» **Task prompt**:
Output the records again verbatim.
==== Records ====
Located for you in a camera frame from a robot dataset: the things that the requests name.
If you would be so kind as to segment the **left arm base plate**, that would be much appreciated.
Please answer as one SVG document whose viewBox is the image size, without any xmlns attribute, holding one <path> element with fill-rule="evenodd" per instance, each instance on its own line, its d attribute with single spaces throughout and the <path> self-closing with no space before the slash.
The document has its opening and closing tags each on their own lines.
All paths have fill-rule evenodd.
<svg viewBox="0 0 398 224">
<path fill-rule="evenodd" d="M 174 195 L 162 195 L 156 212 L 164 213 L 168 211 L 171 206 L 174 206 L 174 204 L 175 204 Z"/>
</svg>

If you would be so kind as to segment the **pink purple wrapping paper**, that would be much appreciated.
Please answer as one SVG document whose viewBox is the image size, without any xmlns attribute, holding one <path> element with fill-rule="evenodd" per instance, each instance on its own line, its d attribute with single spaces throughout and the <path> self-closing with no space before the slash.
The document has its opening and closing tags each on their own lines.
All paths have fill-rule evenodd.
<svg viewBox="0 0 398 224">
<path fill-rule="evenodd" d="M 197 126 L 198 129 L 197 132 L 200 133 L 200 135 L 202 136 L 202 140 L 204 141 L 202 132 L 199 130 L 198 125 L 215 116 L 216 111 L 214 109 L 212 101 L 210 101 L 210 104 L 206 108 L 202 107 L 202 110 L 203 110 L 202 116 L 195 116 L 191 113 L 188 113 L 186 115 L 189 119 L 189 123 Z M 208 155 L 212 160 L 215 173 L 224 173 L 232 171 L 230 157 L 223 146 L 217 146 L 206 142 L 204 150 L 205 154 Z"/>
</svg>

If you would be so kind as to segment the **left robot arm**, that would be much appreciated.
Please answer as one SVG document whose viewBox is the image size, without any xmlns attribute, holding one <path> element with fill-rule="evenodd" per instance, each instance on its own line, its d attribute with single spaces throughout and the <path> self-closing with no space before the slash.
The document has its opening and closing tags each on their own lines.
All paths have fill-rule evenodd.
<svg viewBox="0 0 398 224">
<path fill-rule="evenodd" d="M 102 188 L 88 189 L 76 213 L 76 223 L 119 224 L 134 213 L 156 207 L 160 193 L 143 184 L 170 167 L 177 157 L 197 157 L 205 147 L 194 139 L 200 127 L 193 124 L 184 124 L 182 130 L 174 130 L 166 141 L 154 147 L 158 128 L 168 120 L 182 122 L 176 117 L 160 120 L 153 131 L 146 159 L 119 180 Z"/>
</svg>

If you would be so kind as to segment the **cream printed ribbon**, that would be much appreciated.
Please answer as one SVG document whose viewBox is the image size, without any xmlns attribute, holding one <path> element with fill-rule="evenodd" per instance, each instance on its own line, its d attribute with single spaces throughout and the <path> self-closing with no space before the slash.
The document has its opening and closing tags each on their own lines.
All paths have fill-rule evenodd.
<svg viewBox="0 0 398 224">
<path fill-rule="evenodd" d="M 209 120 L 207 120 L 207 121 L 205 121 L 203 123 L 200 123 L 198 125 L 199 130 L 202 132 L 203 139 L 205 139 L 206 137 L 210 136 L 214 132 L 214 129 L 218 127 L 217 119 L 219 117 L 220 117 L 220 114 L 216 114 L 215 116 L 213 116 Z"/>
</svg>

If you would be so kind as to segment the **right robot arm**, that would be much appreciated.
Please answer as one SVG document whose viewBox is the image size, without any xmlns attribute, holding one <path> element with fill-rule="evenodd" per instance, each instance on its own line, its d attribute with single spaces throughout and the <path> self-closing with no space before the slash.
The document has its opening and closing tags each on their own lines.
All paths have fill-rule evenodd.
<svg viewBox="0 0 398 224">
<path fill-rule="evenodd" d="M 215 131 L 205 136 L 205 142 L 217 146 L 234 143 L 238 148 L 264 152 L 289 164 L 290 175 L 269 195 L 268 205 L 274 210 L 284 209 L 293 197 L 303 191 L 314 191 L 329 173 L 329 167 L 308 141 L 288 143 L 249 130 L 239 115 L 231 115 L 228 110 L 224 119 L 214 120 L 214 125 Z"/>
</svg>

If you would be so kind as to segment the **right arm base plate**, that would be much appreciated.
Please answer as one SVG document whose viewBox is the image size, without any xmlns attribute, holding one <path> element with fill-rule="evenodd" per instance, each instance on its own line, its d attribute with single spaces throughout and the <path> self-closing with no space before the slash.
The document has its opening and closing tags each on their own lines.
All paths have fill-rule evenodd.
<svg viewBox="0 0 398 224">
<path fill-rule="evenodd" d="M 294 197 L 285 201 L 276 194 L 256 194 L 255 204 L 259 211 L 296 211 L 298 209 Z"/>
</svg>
====
» **Response**:
Located for you in a camera frame from a robot dataset: the things that the requests name.
If you would be so kind as to segment the **left arm base plate**, that would be much appreciated.
Please answer as one SVG document whose viewBox is the image size, without any xmlns attribute, holding one <path> element with fill-rule="evenodd" per instance, each instance on its own line, its d attribute with single spaces throughout and the <path> self-closing with no space before the slash.
The document has its opening and closing tags each on their own lines.
All paths have fill-rule evenodd.
<svg viewBox="0 0 398 224">
<path fill-rule="evenodd" d="M 174 195 L 162 195 L 156 212 L 164 213 L 168 211 L 171 206 L 174 206 L 174 204 L 175 204 Z"/>
</svg>

If you would be so kind as to segment the **pink purple wrapping paper**, that would be much appreciated.
Please answer as one SVG document whose viewBox is the image size, without any xmlns attribute, holding one <path> element with fill-rule="evenodd" per instance, each instance on its own line, its d attribute with single spaces throughout and the <path> self-closing with no space before the slash.
The document has its opening and closing tags each on their own lines.
All paths have fill-rule evenodd.
<svg viewBox="0 0 398 224">
<path fill-rule="evenodd" d="M 197 126 L 198 129 L 197 132 L 200 133 L 200 135 L 202 136 L 202 140 L 204 141 L 202 132 L 199 130 L 198 125 L 215 116 L 216 111 L 214 109 L 212 101 L 210 101 L 210 104 L 206 108 L 202 107 L 202 110 L 203 110 L 202 116 L 195 116 L 191 113 L 188 113 L 186 115 L 189 119 L 189 123 Z M 208 155 L 212 160 L 215 173 L 224 173 L 232 171 L 230 157 L 223 146 L 217 146 L 206 142 L 204 150 L 205 154 Z"/>
</svg>

If you would be so kind as to segment the **left robot arm**, that would be much appreciated.
Please answer as one SVG document whose viewBox is the image size, without any xmlns attribute, holding one <path> element with fill-rule="evenodd" per instance, each instance on its own line, its d attribute with single spaces throughout and the <path> self-closing with no space before the slash.
The document has its opening and closing tags each on their own lines.
All paths have fill-rule evenodd.
<svg viewBox="0 0 398 224">
<path fill-rule="evenodd" d="M 102 188 L 88 189 L 76 213 L 76 223 L 119 224 L 134 213 L 156 207 L 160 193 L 143 184 L 170 167 L 177 157 L 197 157 L 205 147 L 194 139 L 200 127 L 193 124 L 184 124 L 182 130 L 174 130 L 166 141 L 154 147 L 158 128 L 168 120 L 182 122 L 176 117 L 160 120 L 153 131 L 146 159 L 119 180 Z"/>
</svg>

If you would be so kind as to segment the **cream printed ribbon**, that would be much appreciated.
Please answer as one SVG document whose viewBox is the image size, without any xmlns attribute, holding one <path> element with fill-rule="evenodd" per instance, each instance on its own line, its d attribute with single spaces throughout and the <path> self-closing with no space before the slash.
The document has its opening and closing tags each on their own lines.
All paths have fill-rule evenodd.
<svg viewBox="0 0 398 224">
<path fill-rule="evenodd" d="M 209 120 L 207 120 L 207 121 L 205 121 L 203 123 L 200 123 L 198 125 L 199 130 L 202 132 L 203 139 L 205 139 L 206 137 L 210 136 L 214 132 L 214 129 L 218 127 L 217 119 L 219 117 L 220 117 L 220 114 L 216 114 L 215 116 L 213 116 Z"/>
</svg>

If you would be so kind as to segment the **right robot arm**, that would be much appreciated.
Please answer as one SVG document whose viewBox is the image size, without any xmlns attribute, holding one <path> element with fill-rule="evenodd" per instance, each instance on its own line, its d attribute with single spaces throughout and the <path> self-closing with no space before the slash.
The document has its opening and closing tags each on their own lines.
All paths have fill-rule evenodd.
<svg viewBox="0 0 398 224">
<path fill-rule="evenodd" d="M 215 131 L 205 136 L 205 142 L 217 146 L 234 143 L 238 148 L 264 152 L 289 164 L 290 175 L 269 195 L 268 205 L 274 210 L 284 209 L 293 197 L 303 191 L 314 191 L 329 173 L 329 167 L 308 141 L 288 143 L 249 130 L 239 115 L 231 115 L 228 110 L 224 119 L 214 120 L 214 125 Z"/>
</svg>

If you would be so kind as to segment the **right arm base plate**, that would be much appreciated.
Please answer as one SVG document whose viewBox is the image size, without any xmlns attribute, holding one <path> element with fill-rule="evenodd" per instance, each instance on its own line, its d attribute with single spaces throughout and the <path> self-closing with no space before the slash.
The document has its opening and closing tags each on their own lines.
All paths have fill-rule evenodd.
<svg viewBox="0 0 398 224">
<path fill-rule="evenodd" d="M 294 197 L 285 201 L 276 194 L 256 194 L 255 204 L 259 211 L 296 211 L 298 209 Z"/>
</svg>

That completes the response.